To this additional arbitrariness and disrespect of EU representatives, who will tell Barroso and the Commissioner for Fisheries, María Damanaki?

Morocco has prohibited the visit of a group of European deputies to Western Sahara with a view to ascertaining whether the EU fishing agreement with that North African country is legal and is benefiting the country, said Parliament today.

The Moroccan authorities have sent a letter this week to nine European deputies in the Committee of Fisheries of the European Parliament (EP), who were prohibited from making their trip to the Saharawi territories.

The objective of the visit was to verify the implementation of the fisheries agreement that the EU has with Morocco and check on the spot whether it is benefiting the Saharawi population, as declared by the Spaniard, Raul Romeva (ICV-Green), and the Swede, Isabella Lovin (Greens), two of the deputies who were part of the delegation.

Morocco argued that "now is not a good time for the visit to be conducted appropriately," but the European deputies regret that the Moroccan government does not allow representatives of the institution to verify for themselves the state of fisheries in the Sahara.

Raul Romeva told the Spanish agency EFE that the attitude of Morocco "is not new," as European deputies are already accustomed to these prohibitions and to the first Rabat says yes, shortly afterwards, when approaching the date of travel, "the door is closed."

It is remembered that the legal opinion of the European Parliament, maintained for years in "strange secrecy," found that the agreement between the EU and Morocco does not respect international law by not adequately benefiting the Saharawi population.

The lawyers questioned the legality of the agreement, because in spite of EU fleets exploiting the fish resources of the Sahara, the Saharawi people were not only not consulted on it, as in they also benefit nothing from the economic endowment that Rabat receives annually from the community budget.

European deputy, Raul Romeva, said members of the Commission of Fisheries and Development of the EP will have several meetings on this matter and stated that when negotiations begin for renewal of the agreement in late 2010 and early 2011, "is not certain that the agreement will be underwritten with the same conditions as the current one, especially namely regarding the inclusion of the waters of the Sahara."

Romeva stressed that in Parliament there is an ever a greater number of members, eurodeputies of other groups such as the Socialists or the Popular, who believe that the fisheries agreement is not only economical, but that it contains a strong political component, and the problem of the Sahara is "serious."

The Fisheries Agreement between the EU and Morocco grants licenses to 119 community boats, a hundred of which are Spanish.

In contrast, the EU pays an annual compensation of 36.1 million euros to Morocco.

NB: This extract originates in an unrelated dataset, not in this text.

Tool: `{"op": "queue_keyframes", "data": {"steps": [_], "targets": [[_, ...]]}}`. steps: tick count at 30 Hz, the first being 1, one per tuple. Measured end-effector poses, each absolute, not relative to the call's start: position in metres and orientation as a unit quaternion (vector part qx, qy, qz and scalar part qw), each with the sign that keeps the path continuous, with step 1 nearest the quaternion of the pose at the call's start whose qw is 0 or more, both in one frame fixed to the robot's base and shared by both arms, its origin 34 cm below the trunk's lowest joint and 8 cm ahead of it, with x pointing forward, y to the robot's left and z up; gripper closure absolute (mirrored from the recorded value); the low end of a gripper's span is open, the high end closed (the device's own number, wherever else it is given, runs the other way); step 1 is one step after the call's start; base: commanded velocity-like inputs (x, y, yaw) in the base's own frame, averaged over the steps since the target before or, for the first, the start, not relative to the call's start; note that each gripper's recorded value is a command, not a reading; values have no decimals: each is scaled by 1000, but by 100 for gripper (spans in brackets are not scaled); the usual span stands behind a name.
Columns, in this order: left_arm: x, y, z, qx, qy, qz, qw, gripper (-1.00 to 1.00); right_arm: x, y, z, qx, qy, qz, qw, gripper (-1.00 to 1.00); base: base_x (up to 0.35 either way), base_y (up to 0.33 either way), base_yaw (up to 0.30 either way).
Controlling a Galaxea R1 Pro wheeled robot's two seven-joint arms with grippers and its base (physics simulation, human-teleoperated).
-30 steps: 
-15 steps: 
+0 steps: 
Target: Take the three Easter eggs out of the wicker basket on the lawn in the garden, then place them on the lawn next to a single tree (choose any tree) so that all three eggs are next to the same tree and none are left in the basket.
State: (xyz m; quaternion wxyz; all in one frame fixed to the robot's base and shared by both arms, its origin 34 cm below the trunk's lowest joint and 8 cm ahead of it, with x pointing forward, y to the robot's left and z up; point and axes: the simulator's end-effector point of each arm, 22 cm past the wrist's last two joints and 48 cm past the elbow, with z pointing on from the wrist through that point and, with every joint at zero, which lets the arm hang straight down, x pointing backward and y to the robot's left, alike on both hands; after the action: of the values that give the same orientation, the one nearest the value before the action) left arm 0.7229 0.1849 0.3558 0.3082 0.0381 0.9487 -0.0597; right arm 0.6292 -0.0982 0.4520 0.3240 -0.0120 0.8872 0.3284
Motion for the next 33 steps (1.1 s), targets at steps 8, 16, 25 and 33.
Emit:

According to the Western Sahara Resource Watch (WSRW) - an NGO that monitors and condemns the illegal exploitation of natural resources of the former Spanish colony occupied by Morocco since 1975 - the journey of European deputies seemed an "excellent opportunity to demonstrate whether the Saharawi population benefits from the agreement, as the European Commission (EC) argues."

It is recalled that the EC asked Rabat for more information on the socio-economic impact of the agreement on the populations of Western Sahara and the information they were to receive will influence the decisions of Brussels in time to renew the arrangement. Up to now Morocco has handed over nothing.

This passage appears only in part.